■ Task directions
Retype each line of the material exactly, please, skipping any picture in it.
........
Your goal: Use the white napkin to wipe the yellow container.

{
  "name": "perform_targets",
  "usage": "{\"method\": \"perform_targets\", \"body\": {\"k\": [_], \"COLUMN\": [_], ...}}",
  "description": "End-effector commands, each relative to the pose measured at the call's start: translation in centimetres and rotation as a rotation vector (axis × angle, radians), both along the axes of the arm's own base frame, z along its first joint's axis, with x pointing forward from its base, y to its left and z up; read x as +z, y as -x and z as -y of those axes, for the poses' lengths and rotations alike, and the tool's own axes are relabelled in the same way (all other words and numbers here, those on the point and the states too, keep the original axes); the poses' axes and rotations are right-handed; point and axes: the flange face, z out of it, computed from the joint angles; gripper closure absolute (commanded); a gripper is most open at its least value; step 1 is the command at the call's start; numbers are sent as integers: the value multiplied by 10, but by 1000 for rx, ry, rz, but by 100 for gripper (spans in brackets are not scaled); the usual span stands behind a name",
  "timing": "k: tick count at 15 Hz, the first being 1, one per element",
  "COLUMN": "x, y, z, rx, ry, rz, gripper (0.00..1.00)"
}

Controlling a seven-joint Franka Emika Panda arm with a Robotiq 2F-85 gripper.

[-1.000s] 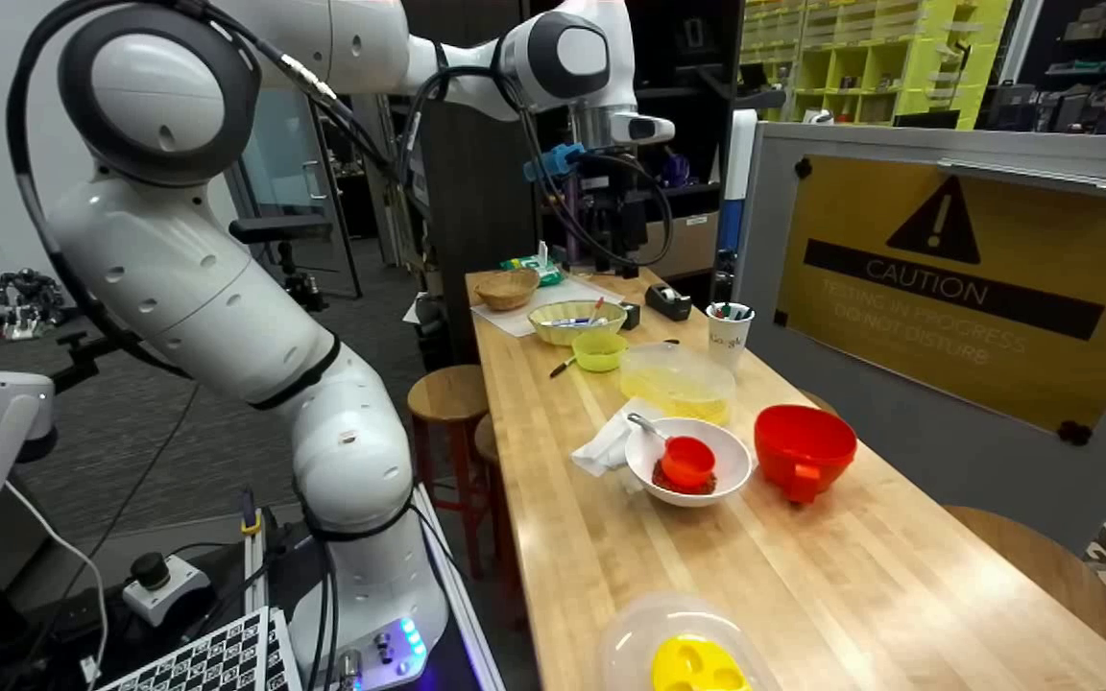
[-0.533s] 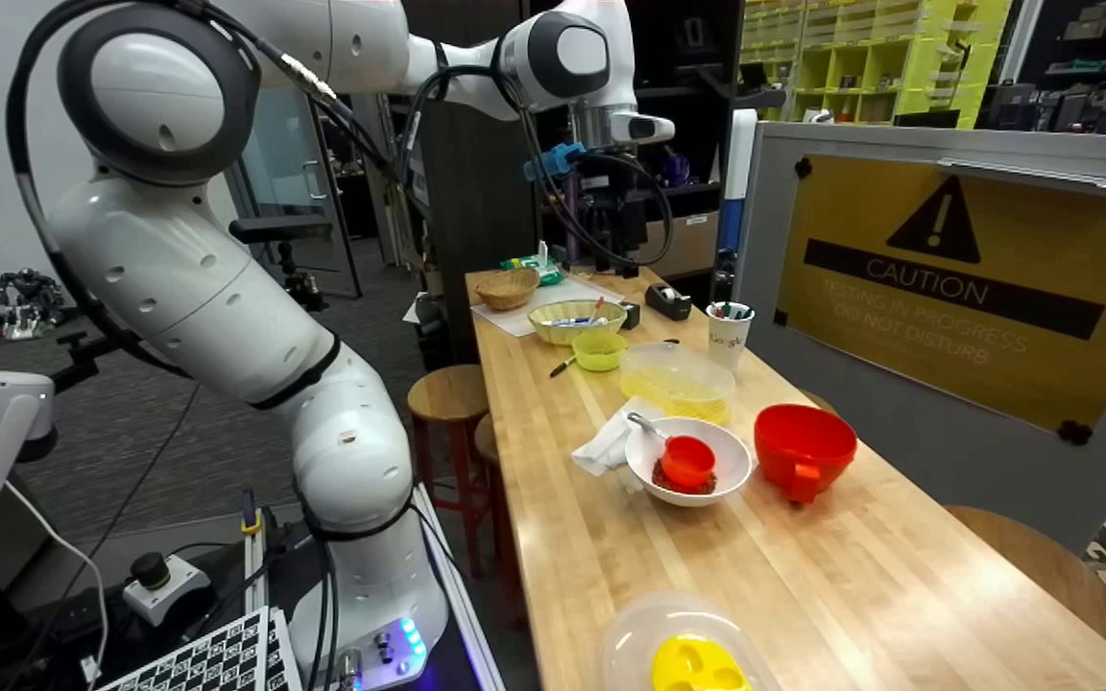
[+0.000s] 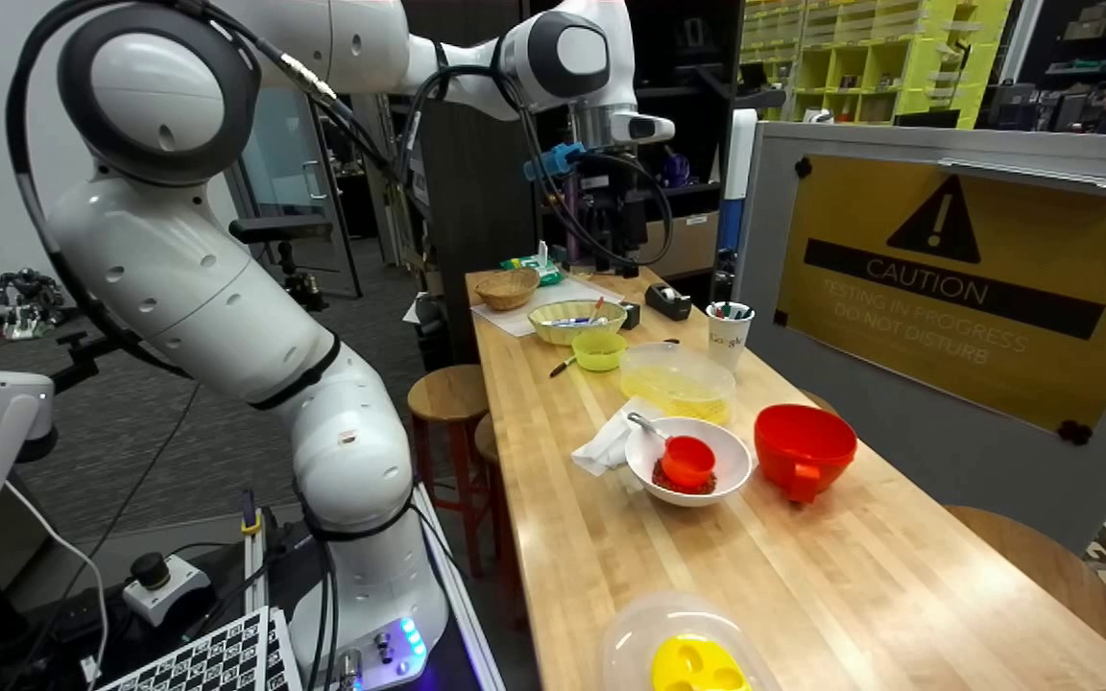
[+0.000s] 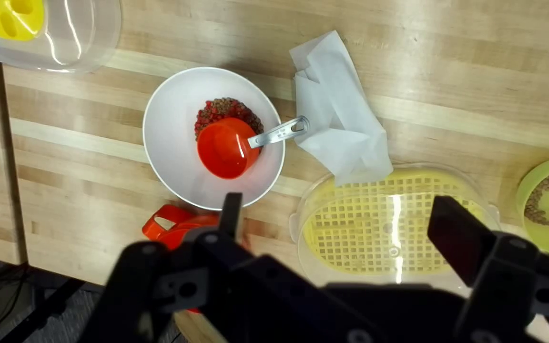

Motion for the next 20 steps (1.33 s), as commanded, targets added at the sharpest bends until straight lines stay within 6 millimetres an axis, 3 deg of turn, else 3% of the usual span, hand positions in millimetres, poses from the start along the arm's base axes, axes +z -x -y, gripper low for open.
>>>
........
■ Problem solution
Your goal: Use the white napkin to wipe the yellow container.

{
  "name": "perform_targets",
  "usage": "{\"method\": \"perform_targets\", \"body\": {\"k\": [_], \"COLUMN\": [_], ...}}",
  "description": "End-effector commands, each relative to the pose measured at the call's start: translation in centimetres and rotation as a rotation vector (axis × angle, radians), both along the axes of the arm's own base frame, z along its first joint's axis, with x pointing forward from its base, y to its left and z up; read x as +z, y as -x and z as -y of those axes, for the poses' lengths and rotations alike, and the tool's own axes are relabelled in the same way (all other words and numbers here, those on the point and the states too, keep the original axes); the poses' axes and rotations are right-handed; point and axes: the flange face, z out of it, computed from the joint angles; gripper closure absolute (commanded); a gripper is most open at its least value; step 1 is the command at the call's start; numbers are sent as integers: the value multiplied by 10, but by 1000 for rx, ry, rz, but by 100 for gripper (spans in brackets are not scaled); the usual span stands behind a name",
  "timing": "k: tick count at 15 Hz, the first being 1, one per element",
  "COLUMN": "x, y, z, rx, ry, rz, gripper (0.00..1.00)"
}

Controlling a seven-joint Franka Emika Panda arm with a Robotiq 2F-85 gripper.

[-1.000s] 
[-0.533s] 
[+0.000s] 
[+0.000s] 

Motion for the next 20 steps (1.33 s), as commanded, targets added at the sharpest bends until straight lines stay within 6 millimetres an axis, 3 deg of turn, else 3% of the usual span, hand positions in millimetres, poses from the start along the arm's base axes, axes +z -x -y, gripper low for open.
>>>

The work on this exercise is complete.